Iowa Code § 15E.64

Current through March 29, 2024
Section 15E.64 - Iowa capital investment corporation
1. An Iowa capital investment corporation may be organized as a private, not-for-profit corporation under chapter 504. The Iowa capital investment corporation is not a public corporation or instrumentality of the state and shall not enjoy any of the privileges and shall not be required to comply with the requirements of a state agency. Except as otherwise provided in this subchapter, this subchapter does not exempt the corporation from the requirements under state law which apply to other corporations organized under chapter 504.

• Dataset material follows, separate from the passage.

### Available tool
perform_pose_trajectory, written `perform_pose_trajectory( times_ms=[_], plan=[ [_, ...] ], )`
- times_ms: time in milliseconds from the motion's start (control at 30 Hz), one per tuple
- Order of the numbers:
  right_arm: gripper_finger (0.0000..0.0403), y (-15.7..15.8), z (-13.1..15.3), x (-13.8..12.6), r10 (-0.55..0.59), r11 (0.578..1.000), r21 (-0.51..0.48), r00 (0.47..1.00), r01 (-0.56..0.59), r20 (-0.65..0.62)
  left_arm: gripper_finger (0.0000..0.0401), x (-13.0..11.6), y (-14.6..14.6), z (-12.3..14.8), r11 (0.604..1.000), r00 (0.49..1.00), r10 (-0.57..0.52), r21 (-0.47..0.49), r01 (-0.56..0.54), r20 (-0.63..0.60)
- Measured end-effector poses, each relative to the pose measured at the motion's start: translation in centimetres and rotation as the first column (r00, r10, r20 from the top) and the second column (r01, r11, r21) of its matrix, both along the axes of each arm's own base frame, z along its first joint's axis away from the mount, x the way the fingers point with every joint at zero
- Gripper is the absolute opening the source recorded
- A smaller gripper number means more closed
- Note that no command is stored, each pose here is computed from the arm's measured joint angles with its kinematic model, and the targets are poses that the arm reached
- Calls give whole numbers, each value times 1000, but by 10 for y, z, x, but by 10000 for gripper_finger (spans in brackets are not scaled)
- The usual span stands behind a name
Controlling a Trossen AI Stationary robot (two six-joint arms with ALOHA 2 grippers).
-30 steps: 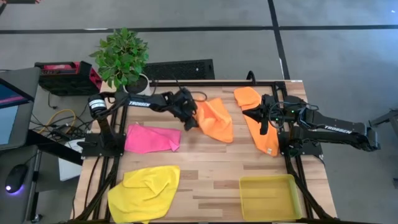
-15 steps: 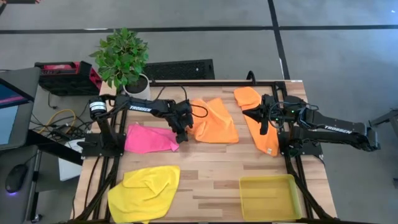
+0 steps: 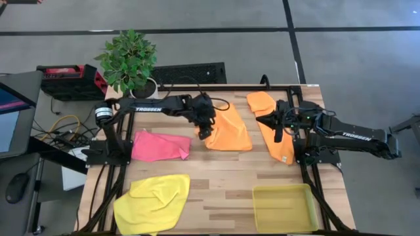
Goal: Fold microfiber towels
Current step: Fold the left orange microfiber cloth
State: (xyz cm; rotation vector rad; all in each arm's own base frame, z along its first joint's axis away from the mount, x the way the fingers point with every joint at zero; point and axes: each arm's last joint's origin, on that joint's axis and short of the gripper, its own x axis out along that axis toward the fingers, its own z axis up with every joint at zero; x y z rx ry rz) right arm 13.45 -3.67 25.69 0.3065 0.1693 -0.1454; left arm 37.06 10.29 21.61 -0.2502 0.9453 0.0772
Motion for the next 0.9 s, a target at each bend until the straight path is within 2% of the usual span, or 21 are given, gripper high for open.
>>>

The purposes of an Iowa capital investment corporation shall be to organize the Iowa fund of funds, to select a venture capital investment fund allocation manager to select venture capital fund investments by the Iowa fund of funds, to negotiate the terms of a contract with the venture capital investment fund allocation manager, to execute the contract with the selected venture capital investment fund allocation manager on behalf of the Iowa fund of funds, to receive investment returns from the Iowa fund of funds, and to reinvest the investment returns in additional venture capital investments designed to result in a significant potential to create jobs and to diversify and stabilize the economy of the state. The corporation shall not exercise governmental functions and shall not have members. The obligations of the corporation are not obligations of this state or any political subdivision of this state within the meaning of any constitutional or statutory debt limitations, but are obligations of the corporation payable solely and only from the corporation's funds. The corporation shall not and cannot pledge the credit or taxing power of this state or any political subdivision of this state or make its debts payable out of any moneys except those of the corporation.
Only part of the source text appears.